Collezione privata da 2000 opere, il miliardario Eli Broad si fa il suo museo


200 artisti del calibro di Jasper Johns, Mike Kelly, Jeff Koons, Joseph Beuys, Jean Michel Basquiat, Bill Viola, Vanessa Beecroft, Jeff Wall, Anselm Kiefer, Salvador Dali. Aprirà nel centro di Los Angeles


Afp

26.08.10

04:46

Il collezionista multimiliardario Eli Broad aprirà il proprio museo nel centro di Los Angeles, facendo di Grand Avenue il nuovo quartiere dell’arte della città.

Eli Broad e la moglie Edythe, sono i pilastri del sistema dell’arte contemporanea di Los Angeles. Broad, membro a vita del consiglio di amministrazione del LACMA, con una donazione di 70 milioni di dollari elargita in dieci anni è tra i consiglieri che hanno maggiormente sostenuto il più grande museo della costa occidentale. Ma non si è tirato indietro neppure con il MOCA che rispetto al LACMA ha una collezione maggiormente incentrata sull’arte contemporanea. Il MOCA era stato fondato nel 79 da un atto di buona volontà dell’allora sindaco Tom Bradley e alcuni filantropi e collezionisti locali che durante una cena avevano fondato il Museum of Contemporary Art e organizzato il suo consiglio di amministrazione. Eli Broad era il presidente.

Quando nel 2008 il MOCA rischiò di chiudere i battenti per bancarotta Broad si è attivato in prima persona lanciando una campagna di salvataggio a varie tappe: un pranzo alla Biennale di Venezia, una cena a Art Basel e infine una grande serata di gala a Los Angeles nel novembre 2009 con Lady Gaga e sei ballerini della compagnia di danza moscovita Bolshoi. Solo con questo evento ha raccolto ben 4 milioni di dollari in una serata. Grazie all’impegno di Board la ventilata fusione tra LACMA e MOCA è andata in fumo e, con l’aggiunta di 14 nuovi consiglieri, il MOCA è forse il caso più eclatante di recupero ed inversione di tendenza nell’economia dei beni culturali.

Affidato il MOCA nelle solide mani di Jeffrey Deitch, alla direzione del museo dal 1 giugno, Broad e consorte possono finalmente pensare a cosa fare della loro collezione di oltre 2000 opere d’arte, dal valore di 1.5 miliardi di dollari, composta da lavori di circa 200 artisti del calibro di Jasper Johns, Mike Kelly, Jeff Koons, Joseph Beuys, Jean Michel Basquiat, Bill Viola, Vanessa Beecroft, Jeff Wall, Anselm Kiefer, Salvador Dali.

Board non è sicuramente un tipo facile con cui trattare.

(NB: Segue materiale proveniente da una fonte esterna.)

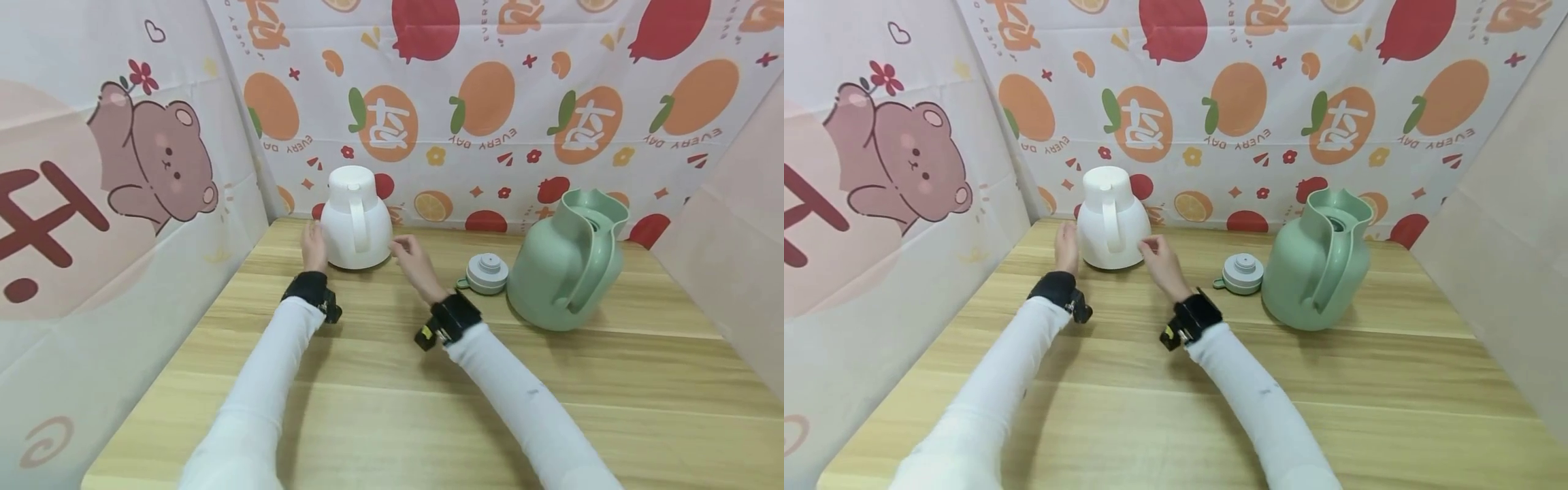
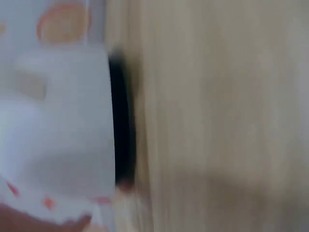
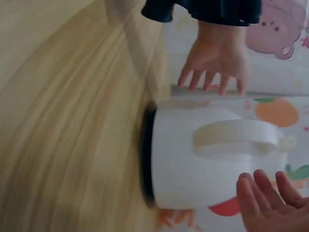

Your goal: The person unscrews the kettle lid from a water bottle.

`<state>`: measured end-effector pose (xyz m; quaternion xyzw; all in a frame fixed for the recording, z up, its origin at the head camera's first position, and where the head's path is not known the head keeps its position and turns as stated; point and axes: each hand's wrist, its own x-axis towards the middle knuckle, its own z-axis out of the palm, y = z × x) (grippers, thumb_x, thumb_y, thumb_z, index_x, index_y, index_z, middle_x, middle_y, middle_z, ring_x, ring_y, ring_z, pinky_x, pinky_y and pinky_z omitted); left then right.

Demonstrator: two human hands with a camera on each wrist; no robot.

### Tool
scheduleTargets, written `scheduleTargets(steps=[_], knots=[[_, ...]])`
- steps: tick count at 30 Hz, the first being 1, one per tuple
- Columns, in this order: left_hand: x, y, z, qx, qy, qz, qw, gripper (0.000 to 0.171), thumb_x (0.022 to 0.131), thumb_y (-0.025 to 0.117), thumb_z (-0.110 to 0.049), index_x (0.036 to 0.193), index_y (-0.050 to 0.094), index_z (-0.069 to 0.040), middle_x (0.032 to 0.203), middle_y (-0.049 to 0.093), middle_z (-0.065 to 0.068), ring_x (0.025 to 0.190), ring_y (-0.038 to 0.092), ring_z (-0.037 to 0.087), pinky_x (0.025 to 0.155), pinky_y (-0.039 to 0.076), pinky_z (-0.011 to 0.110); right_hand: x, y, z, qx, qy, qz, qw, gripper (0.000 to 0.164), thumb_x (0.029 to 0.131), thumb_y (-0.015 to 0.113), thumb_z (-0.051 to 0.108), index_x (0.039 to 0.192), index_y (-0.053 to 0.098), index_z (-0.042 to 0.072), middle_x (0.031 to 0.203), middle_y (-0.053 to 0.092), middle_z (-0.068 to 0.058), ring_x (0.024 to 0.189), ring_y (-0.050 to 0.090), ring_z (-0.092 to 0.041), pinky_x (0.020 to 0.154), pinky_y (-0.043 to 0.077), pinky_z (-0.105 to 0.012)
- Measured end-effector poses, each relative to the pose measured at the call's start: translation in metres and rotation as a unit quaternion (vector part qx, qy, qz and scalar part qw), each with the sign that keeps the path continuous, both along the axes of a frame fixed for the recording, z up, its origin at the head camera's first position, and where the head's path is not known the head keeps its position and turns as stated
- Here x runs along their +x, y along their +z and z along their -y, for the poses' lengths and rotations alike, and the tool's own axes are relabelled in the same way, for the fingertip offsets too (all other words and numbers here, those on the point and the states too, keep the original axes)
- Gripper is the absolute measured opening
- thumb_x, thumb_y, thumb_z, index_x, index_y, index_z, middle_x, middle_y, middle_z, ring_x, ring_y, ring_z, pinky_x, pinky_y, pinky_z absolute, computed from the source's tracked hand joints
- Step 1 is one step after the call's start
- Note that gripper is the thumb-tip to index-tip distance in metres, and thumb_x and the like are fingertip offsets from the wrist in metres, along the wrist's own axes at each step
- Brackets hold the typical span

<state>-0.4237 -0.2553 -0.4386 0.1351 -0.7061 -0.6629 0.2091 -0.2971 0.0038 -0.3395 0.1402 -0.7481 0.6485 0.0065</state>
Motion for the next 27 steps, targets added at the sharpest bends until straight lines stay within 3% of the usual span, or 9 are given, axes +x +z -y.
scheduleTargets(steps=[4, 5, 6, 9, 13, 15, 20, 22, 27], knots=[[-0.123, -0.094, 0.085, -0.010, -0.035, 0.009, 0.9993, 0.064, 0.092, 0.030, -0.060, 0.147, 0.013, -0.031, 0.150, 0.011, -0.012, 0.134, 0.005, 0.006, 0.107, 0.004, 0.030, -0.025, -0.007, 0.035, -0.018, 0.007, 0.013, 1.000, 0.039, 0.096, 0.048, 0.026, 0.126, 0.049, 0.000, 0.122, 0.052, -0.014, 0.114, 0.047, -0.023, 0.095, 0.036, -0.033], [-0.142, -0.109, 0.096, -0.011, -0.037, 0.003, 0.9992, 0.066, 0.090, 0.030, -0.063, 0.146, 0.015, -0.033, 0.150, 0.011, -0.013, 0.134, 0.005, 0.006, 0.107, 0.004, 0.030, -0.032, -0.011, 0.043, -0.020, 0.010, 0.003, 1.000, 0.042, 0.096, 0.048, 0.031, 0.126, 0.049, 0.003, 0.124, 0.052, -0.011, 0.115, 0.047, -0.020, 0.094, 0.036, -0.030], [-0.154, -0.120, 0.103, -0.012, -0.041, 0.004, 0.9991, 0.067, 0.087, 0.030, -0.066, 0.145, 0.016, -0.035, 0.149, 0.011, -0.015, 0.134, 0.004, 0.004, 0.107, 0.003, 0.029, -0.036, -0.012, 0.049, -0.016, 0.014, 0.004, 1.000, 0.044, 0.096, 0.046, 0.035, 0.127, 0.049, 0.004, 0.126, 0.051, -0.009, 0.117, 0.045, -0.018, 0.096, 0.034, -0.030], [-0.160, -0.128, 0.098, -0.012, -0.055, 0.008, 0.9984, 0.072, 0.085, 0.030, -0.069, 0.146, 0.016, -0.034, 0.150, 0.012, -0.013, 0.134, 0.006, 0.005, 0.107, 0.005, 0.030, -0.042, -0.012, 0.063, -0.008, 0.026, 0.013, 1.000, 0.045, 0.097, 0.040, 0.040, 0.122, 0.055, 0.005, 0.124, 0.053, -0.005, 0.117, 0.044, -0.015, 0.097, 0.032, -0.030], [-0.125, -0.104, 0.065, -0.007, -0.072, 0.054, 0.9959, 0.071, 0.090, 0.026, -0.063, 0.148, 0.010, -0.027, 0.152, 0.009, -0.005, 0.136, 0.006, 0.012, 0.108, 0.008, 0.036, -0.039, -0.009, 0.070, -0.007, 0.030, 0.031, 0.999, 0.040, 0.101, 0.033, 0.029, 0.109, 0.060, 0.001, 0.106, 0.062, -0.009, 0.107, 0.051, -0.018, 0.094, 0.034, -0.033], [-0.113, -0.099, 0.056, 0.006, -0.067, 0.044, 0.9968, 0.069, 0.092, 0.028, -0.060, 0.148, 0.012, -0.025, 0.152, 0.011, -0.003, 0.136, 0.007, 0.015, 0.108, 0.008, 0.037, -0.038, -0.008, 0.071, -0.008, 0.030, 0.029, 0.999, 0.038, 0.102, 0.033, 0.024, 0.105, 0.060, -0.001, 0.097, 0.064, -0.012, 0.100, 0.055, -0.019, 0.090, 0.037, -0.032], [-0.097, -0.092, 0.042, 0.034, -0.058, -0.006, 0.9977, 0.069, 0.087, 0.034, -0.066, 0.146, 0.020, -0.033, 0.149, 0.018, -0.011, 0.134, 0.012, 0.008, 0.107, 0.007, 0.033, -0.039, -0.006, 0.071, 0.011, 0.025, 0.018, 0.999, 0.037, 0.102, 0.033, 0.021, 0.102, 0.060, -0.004, 0.089, 0.064, -0.013, 0.091, 0.057, -0.020, 0.082, 0.039, -0.028], [-0.079, -0.067, 0.026, 0.049, -0.059, 0.008, 0.9970, 0.065, 0.090, 0.031, -0.062, 0.146, 0.018, -0.032, 0.149, 0.017, -0.010, 0.134, 0.012, 0.008, 0.107, 0.008, 0.032, -0.041, -0.005, 0.070, 0.020, 0.017, 0.016, 1.000, 0.037, 0.101, 0.033, 0.022, 0.101, 0.061, -0.003, 0.087, 0.064, -0.012, 0.090, 0.057, -0.020, 0.082, 0.039, -0.029], [0.006, 0.029, -0.032, 0.047, -0.042, 0.055, 0.9965, 0.054, 0.100, 0.017, -0.042, 0.148, 0.012, -0.017, 0.151, 0.015, 0.002, 0.135, 0.013, 0.016, 0.107, 0.009, 0.033, -0.046, -0.003, 0.066, 0.024, 0.022, 0.017, 0.999, 0.037, 0.102, 0.031, 0.022, 0.100, 0.059, -0.003, 0.084, 0.062, -0.010, 0.087, 0.056, -0.020, 0.082, 0.039, -0.031]])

Dopo aver finanziato un progetto da 65 milioni di dollari per espandere il LACMA e creare le stanze che dovevano accogliere la sua collezione, ha cambiato idea e ha deciso piuttosto di aprire il suo museo. Dopo aver corteggiato l’area di Santa Monica, ha deciso piuttosto di indirizzare i suoi investimenti Downtown, per poter fare distretto con il MOCA, altre istituzioni culturali come la Walt Disney Concert Hall e le grandi aree per l’intrattenimento come lo Staples Center e L.A. Live. Cosi si è rivolto alla Contea per prendere in affitto un’area di poco più di un ettaro su Grand Avenue, la stessa strada del MOCA. Dopo aver tentato con una proposta irrisoria, ha rilanciato offrendo di pagate 7.7 milioni di dollari per un affitto di 99 anni. L’investimento per la costruzione del museo è di 300 milioni di dollari, l’edificio di 11.200 metri quadrati porterà la firma dello studio di architettura Diller Scofidio + Renfro, lo stesso che a New York ha realizzato la High Line, trasformando una linea ferroviaria abbandonata in un parco. La prima pietra sarà posta ad ottobre, per l’opening del nuovo museo bisognerà aspettare il 2012.